• _WORK REQUIRED_:
Your response should contain each line of the data that includes "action".

(Records from a dataset)
========================================================================
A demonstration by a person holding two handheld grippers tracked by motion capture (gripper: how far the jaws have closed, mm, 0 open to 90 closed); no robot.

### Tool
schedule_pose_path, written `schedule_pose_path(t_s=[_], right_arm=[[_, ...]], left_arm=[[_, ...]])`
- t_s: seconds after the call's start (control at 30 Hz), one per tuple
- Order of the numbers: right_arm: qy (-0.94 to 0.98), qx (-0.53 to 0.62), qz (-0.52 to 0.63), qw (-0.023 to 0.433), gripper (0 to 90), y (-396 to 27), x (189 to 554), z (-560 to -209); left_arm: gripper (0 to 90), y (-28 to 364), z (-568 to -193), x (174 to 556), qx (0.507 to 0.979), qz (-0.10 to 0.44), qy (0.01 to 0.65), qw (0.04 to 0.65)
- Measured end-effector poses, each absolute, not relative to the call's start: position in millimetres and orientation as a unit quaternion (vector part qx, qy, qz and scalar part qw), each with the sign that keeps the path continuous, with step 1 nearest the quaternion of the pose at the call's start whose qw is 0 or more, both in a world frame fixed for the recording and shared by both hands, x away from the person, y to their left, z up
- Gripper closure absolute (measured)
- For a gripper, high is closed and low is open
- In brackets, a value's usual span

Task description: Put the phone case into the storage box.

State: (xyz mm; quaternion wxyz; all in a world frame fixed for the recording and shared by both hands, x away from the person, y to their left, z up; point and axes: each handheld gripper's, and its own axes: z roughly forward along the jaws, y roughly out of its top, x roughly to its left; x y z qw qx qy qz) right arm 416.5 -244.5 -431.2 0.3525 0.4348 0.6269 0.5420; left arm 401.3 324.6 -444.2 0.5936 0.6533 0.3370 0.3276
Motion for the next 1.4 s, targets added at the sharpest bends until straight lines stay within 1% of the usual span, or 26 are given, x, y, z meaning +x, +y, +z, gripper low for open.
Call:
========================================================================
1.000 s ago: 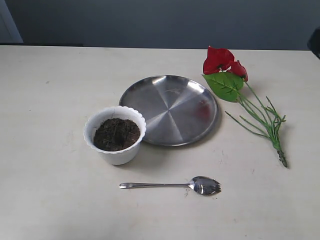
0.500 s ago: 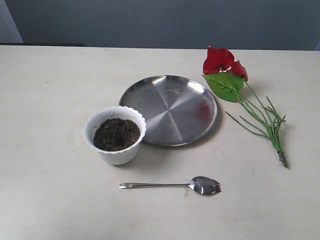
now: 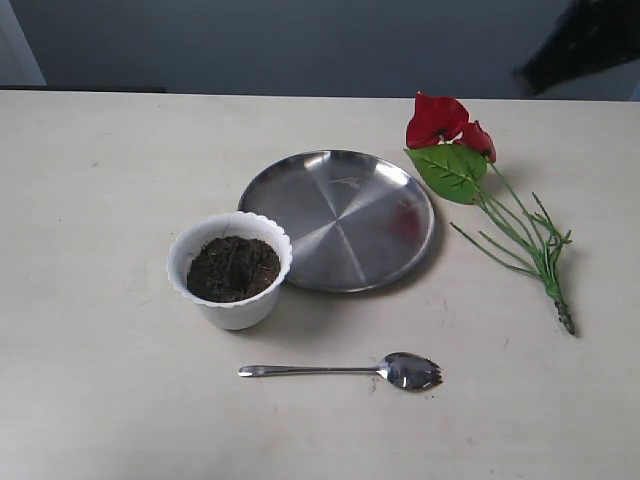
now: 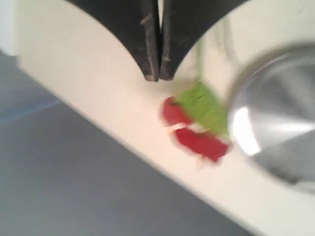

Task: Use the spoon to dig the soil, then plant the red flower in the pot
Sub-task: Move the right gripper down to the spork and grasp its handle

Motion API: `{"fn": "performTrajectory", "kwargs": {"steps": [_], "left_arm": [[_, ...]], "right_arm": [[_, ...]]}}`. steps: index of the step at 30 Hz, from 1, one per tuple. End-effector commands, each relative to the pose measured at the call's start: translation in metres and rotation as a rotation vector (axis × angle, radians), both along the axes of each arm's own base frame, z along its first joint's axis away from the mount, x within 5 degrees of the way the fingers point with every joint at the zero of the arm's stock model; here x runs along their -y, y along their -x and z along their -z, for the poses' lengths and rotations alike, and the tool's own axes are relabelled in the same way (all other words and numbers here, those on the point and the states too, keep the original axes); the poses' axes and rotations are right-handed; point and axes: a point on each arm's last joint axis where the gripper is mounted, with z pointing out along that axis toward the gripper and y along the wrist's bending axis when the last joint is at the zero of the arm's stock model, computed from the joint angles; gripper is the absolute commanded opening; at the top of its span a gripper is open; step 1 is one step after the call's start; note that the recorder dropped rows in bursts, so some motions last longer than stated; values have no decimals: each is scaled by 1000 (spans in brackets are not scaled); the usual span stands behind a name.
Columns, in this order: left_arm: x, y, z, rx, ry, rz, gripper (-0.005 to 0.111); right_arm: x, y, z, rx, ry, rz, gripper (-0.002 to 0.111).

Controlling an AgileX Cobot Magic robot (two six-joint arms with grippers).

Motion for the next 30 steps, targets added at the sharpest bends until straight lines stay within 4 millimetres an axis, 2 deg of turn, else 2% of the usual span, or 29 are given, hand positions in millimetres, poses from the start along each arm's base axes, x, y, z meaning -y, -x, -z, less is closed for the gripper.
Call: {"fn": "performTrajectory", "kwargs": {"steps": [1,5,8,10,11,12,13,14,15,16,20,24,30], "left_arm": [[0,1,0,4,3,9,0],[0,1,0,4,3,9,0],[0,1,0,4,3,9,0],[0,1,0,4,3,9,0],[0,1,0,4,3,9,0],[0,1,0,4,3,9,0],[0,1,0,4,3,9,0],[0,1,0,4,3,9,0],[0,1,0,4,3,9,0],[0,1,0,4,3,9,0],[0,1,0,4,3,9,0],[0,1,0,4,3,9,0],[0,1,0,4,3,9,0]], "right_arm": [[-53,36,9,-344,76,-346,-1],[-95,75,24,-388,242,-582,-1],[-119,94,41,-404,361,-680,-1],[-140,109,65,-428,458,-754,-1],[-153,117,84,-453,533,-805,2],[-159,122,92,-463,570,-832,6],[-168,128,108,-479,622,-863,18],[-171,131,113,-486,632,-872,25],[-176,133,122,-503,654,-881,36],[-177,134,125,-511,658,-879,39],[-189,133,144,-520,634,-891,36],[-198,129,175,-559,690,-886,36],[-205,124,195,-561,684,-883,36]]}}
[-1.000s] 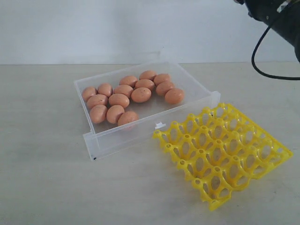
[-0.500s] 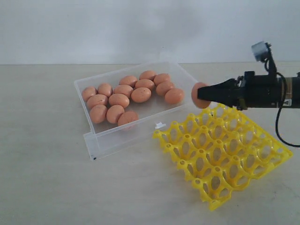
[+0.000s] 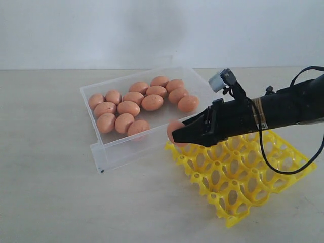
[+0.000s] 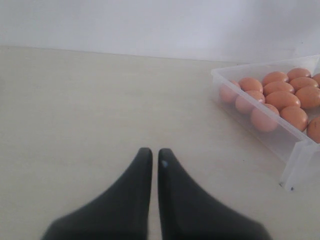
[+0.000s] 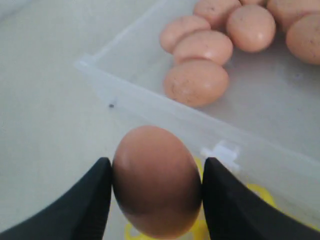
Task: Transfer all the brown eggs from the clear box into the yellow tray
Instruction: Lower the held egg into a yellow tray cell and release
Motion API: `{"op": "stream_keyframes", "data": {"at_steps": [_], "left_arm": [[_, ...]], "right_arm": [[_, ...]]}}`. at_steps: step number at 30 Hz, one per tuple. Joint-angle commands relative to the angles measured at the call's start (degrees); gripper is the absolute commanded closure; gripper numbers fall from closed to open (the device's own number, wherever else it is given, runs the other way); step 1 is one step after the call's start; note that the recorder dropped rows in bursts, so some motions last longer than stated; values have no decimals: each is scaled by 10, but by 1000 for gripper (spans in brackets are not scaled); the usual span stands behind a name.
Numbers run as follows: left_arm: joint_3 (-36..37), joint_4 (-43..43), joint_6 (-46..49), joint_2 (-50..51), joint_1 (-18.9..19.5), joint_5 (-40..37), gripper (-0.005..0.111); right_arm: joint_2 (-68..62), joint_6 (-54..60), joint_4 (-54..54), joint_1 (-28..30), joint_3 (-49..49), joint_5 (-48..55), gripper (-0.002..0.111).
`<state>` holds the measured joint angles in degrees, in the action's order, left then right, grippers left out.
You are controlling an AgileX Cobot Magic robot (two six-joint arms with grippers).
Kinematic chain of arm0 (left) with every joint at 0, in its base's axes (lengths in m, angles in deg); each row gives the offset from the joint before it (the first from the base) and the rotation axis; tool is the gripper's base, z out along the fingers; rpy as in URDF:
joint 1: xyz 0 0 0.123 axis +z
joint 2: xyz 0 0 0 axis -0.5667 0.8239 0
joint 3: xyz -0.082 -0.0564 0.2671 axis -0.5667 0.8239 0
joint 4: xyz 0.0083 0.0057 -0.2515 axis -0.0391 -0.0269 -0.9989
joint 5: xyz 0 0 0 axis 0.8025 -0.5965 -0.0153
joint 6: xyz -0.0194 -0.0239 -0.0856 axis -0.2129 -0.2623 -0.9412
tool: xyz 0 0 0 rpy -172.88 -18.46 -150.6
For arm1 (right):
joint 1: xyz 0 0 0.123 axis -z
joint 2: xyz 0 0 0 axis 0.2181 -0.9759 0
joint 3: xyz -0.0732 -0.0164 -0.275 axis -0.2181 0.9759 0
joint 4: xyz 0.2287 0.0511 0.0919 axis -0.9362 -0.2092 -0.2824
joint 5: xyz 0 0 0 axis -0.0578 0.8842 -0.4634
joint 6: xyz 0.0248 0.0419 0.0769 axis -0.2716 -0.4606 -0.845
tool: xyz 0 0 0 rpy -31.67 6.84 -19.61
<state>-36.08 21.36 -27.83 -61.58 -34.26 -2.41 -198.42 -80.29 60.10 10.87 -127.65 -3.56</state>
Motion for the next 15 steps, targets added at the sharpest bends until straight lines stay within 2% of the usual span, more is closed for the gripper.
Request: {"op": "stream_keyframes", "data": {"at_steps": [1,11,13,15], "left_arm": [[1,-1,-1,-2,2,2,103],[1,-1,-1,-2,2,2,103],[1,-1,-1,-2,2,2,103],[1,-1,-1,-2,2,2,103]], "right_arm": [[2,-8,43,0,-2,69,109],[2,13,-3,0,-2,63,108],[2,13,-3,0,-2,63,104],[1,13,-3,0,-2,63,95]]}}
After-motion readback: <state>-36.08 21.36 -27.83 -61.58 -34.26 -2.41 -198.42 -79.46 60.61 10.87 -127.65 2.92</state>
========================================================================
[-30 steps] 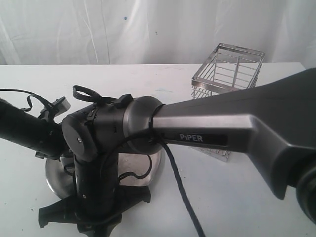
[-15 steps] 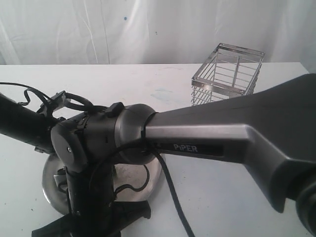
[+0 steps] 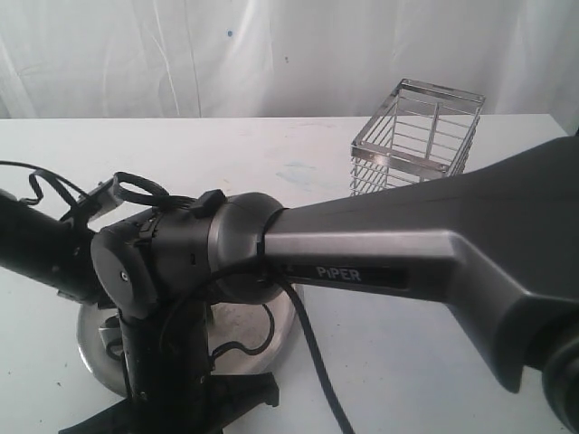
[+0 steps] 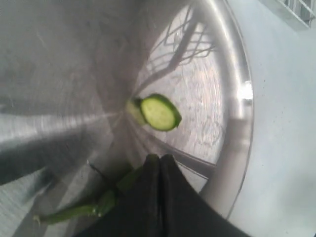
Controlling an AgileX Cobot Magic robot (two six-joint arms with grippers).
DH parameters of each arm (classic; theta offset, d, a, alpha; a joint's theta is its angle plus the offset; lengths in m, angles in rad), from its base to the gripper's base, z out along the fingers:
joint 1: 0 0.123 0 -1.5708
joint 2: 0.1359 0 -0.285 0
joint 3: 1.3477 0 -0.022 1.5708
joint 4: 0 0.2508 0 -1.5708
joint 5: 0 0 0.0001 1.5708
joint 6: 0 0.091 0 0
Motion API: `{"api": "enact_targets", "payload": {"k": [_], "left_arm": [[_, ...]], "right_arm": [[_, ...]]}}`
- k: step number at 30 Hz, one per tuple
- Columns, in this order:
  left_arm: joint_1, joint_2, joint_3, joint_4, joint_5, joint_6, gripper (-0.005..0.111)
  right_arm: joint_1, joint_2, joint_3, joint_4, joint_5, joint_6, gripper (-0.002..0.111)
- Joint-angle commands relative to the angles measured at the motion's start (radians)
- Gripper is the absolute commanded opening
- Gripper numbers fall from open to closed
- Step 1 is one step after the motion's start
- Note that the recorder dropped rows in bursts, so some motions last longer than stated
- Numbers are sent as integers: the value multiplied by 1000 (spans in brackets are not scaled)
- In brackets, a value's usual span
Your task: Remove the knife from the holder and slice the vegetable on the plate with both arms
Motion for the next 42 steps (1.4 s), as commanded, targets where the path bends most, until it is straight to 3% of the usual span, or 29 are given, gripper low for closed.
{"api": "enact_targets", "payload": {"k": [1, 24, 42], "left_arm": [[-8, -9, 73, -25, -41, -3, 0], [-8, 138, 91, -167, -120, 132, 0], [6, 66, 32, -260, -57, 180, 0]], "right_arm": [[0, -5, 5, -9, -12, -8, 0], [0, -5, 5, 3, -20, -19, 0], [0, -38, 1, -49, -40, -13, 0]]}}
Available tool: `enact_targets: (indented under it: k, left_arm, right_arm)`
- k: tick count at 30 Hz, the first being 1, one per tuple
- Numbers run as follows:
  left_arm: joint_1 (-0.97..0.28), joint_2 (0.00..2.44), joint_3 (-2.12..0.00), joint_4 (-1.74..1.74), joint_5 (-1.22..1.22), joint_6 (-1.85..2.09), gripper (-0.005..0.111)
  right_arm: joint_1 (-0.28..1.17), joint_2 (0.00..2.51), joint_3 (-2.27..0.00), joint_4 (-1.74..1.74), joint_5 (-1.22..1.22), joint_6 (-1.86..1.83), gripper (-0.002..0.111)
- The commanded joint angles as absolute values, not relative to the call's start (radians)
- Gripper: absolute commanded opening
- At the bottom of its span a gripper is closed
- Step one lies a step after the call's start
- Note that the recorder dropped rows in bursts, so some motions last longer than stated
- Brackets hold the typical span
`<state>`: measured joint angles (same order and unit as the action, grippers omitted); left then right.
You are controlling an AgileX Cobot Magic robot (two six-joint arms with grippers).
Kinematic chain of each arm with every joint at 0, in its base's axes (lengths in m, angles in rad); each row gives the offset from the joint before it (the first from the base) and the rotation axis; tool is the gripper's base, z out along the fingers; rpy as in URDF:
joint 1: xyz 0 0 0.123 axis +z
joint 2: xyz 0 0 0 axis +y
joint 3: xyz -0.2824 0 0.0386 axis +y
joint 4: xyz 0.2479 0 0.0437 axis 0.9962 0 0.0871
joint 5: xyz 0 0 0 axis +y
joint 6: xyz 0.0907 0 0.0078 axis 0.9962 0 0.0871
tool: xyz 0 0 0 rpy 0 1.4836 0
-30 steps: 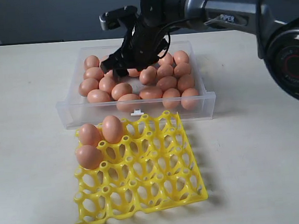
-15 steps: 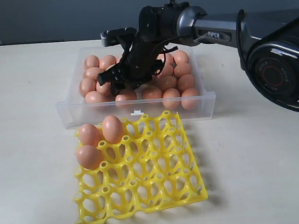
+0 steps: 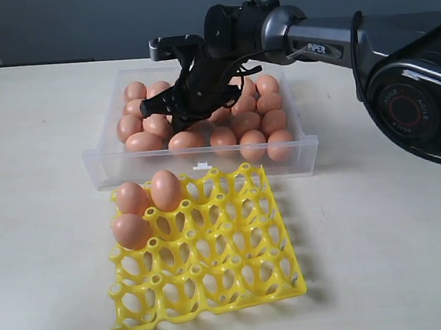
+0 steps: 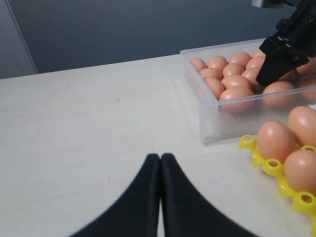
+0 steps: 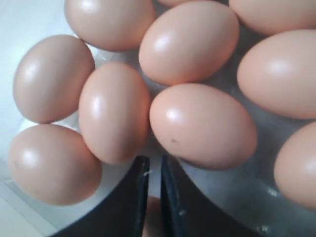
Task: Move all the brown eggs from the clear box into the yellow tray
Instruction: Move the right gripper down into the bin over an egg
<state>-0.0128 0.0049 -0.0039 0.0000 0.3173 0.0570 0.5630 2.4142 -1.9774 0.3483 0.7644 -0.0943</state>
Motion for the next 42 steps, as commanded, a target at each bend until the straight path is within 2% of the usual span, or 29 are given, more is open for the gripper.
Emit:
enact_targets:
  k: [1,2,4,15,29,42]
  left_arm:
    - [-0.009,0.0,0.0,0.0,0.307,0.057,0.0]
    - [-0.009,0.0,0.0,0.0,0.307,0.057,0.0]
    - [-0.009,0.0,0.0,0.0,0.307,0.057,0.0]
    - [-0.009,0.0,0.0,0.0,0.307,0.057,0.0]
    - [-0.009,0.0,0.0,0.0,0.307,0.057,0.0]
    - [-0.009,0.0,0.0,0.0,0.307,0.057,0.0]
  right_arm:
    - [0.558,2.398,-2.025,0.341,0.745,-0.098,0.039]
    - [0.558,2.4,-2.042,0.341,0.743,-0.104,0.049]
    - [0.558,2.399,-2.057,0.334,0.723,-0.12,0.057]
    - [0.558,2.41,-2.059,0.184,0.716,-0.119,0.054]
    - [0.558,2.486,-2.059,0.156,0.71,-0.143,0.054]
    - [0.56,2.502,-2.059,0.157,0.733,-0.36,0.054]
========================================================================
• _EXERCISE SOLUTION_:
`<state>` holds the measured joint angles in degrees, in the action's order, left then right, grippers left out.
`<state>`: measured joint angles (same order and unit as the action, grippers omitted); left then right.

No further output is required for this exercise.